Ils sont laissés à l’abandon mais au moment des élections, les politiciens viennent, ils promettent des appartements. Dès que les campagnes sont finies, au final rien ne change vraiment. C’est un chemin très long pour avoir un appartement, c’est presque de la loterie.
Alors cette série, c’était l’opportunité de montrer quelque chose de « l’autre Brésil ».
Comment avez-vous préparé et travaillé ce projet ?
En tout je suis resté 7 mois sur place, mais le travail a commencé en juin 2015 c’est terminé en 2017. Je crois que je pourrais encore y être, mais à un moment il faut arriver à se dire : « c’est suffisant, il est temps de montrer le résultat ».
C’était pas facile au commencement, pas vraiment avec les habitants mais plutôt pour moi-même. Tu peux être un peu perdu au début dans ce genre de projet parce que tu as un scénario spécifique et ce n’est pas forcément comme ça que ça se passe. Tu dois faire attention à ne pas perdre le fil, ni la confiance des gens sur place.
Avec les semaines, ils m’ont ouvert de plus en plus les portes, ça n’a pas été trop difficile. Après il y a toujours des petits problèmes. Par exemple, les couloirs sont complètement noirs la nuit, c’est obscur comme il n’y a pas de lumière. Ou des ennuis avec des drogués ou des alcooliques, il faut faire un peu attention quand même.
Mais ce n’est pas trop grave, la plupart des gens ont été ravis de me recevoir car je venais raconter leurs histoires.

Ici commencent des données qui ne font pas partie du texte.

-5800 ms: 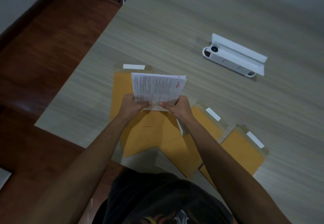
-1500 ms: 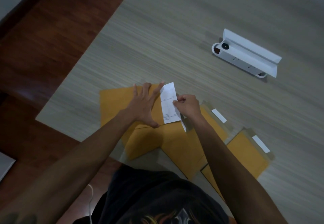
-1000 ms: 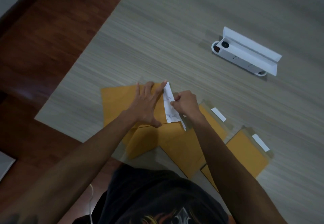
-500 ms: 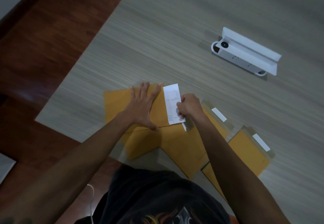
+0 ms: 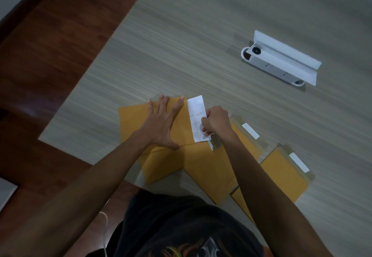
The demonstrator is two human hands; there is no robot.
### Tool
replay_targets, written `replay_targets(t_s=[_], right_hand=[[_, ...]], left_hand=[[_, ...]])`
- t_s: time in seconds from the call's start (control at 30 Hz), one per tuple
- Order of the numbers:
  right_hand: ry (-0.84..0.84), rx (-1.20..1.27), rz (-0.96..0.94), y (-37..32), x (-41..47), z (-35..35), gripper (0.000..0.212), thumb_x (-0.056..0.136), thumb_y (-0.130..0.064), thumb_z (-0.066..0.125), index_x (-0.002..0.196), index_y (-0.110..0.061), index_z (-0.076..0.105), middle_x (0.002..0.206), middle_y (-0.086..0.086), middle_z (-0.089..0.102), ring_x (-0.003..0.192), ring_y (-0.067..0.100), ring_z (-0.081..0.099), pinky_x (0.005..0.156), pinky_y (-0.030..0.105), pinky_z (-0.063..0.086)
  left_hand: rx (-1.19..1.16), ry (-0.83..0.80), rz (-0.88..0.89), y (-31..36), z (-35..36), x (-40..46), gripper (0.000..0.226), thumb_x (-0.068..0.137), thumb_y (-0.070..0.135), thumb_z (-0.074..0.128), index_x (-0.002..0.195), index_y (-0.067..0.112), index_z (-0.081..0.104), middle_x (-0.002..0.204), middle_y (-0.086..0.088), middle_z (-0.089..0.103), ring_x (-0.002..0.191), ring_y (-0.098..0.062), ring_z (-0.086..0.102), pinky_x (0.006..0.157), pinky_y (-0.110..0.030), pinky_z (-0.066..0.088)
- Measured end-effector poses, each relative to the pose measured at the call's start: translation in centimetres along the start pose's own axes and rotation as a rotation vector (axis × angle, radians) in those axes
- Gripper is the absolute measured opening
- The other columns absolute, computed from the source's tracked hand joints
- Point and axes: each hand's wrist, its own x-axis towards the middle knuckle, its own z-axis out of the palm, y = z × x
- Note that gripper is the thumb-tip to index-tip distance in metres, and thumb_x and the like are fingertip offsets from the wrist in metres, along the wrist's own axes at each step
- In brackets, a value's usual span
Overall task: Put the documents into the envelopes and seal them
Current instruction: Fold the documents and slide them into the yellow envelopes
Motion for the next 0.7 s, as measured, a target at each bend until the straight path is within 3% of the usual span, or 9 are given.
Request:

Est-ce que cette série a été montrée au Brésil ? Qu’espérez-vous avec cette série ?
La série a été montrée pour la première fois au Brésil le mois dernier ! C’est un magazine qui l’a publié. J’ai essayé pendant plus d’une année de publier ça au Brésil, mais comme le problème vient de l’État, il ne voulait pas.

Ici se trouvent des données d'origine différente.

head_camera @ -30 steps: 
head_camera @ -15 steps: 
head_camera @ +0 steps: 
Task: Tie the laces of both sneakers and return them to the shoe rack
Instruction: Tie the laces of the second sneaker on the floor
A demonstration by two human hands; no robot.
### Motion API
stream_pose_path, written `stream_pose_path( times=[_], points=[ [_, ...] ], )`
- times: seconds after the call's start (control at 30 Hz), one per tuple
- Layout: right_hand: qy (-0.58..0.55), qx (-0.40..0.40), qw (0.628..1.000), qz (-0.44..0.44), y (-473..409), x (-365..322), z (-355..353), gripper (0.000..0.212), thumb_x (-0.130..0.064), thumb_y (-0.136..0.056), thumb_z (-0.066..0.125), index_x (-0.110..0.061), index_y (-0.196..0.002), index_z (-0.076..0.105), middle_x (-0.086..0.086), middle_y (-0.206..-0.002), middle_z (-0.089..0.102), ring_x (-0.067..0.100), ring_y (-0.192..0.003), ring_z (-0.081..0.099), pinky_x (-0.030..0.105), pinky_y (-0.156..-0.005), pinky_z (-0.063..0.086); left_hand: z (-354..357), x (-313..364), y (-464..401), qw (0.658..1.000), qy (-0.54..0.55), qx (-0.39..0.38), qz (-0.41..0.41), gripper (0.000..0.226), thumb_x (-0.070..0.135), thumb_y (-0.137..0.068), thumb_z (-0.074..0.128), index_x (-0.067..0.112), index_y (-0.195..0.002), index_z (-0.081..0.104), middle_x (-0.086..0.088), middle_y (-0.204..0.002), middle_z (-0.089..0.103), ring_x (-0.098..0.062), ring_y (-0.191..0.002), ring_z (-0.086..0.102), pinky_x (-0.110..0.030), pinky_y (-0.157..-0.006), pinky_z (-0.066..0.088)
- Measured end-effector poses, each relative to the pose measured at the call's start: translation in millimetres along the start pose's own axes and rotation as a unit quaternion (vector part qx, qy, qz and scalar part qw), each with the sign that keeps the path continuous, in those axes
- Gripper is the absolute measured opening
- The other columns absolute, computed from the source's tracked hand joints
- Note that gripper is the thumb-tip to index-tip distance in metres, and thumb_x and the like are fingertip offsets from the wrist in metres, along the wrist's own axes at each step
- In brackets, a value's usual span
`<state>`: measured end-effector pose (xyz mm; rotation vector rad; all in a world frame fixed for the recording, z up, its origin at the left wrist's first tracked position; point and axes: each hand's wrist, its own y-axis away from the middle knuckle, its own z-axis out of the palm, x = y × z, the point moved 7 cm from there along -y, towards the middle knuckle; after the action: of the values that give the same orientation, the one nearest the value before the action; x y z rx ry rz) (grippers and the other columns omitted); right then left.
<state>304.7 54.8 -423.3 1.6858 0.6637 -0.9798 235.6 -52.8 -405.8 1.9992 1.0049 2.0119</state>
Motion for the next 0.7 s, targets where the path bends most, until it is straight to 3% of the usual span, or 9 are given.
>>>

Maintenant c’est visible sur Facebook et les commentaires sont très forts. Il y a une bonne réception de la part de l’opinion publique.
Après, il faut arriver à comprendre le problème dans sa globalité. Ce n’est pas facile pour l’État de trouver de nouveaux logements pour ces personnes parce que c’est cher. Puis ce n’est pas seulement la question d’avoir une maison digne, c’est aussi de penser comment on fait une maison digne.
C’est un problème général qu’il est important de traiter. Les États-Unis parlent d’un billion de personnes dans le monde sans logement ! Et une maison digne, ce n’est pas seulement un toit, c’est l’électricité, l’eau courante, la sécurité… Dans 10 à 20 ans, ils estiment à 3 billions les personnes dans cette situation ! Il est temps d’agir.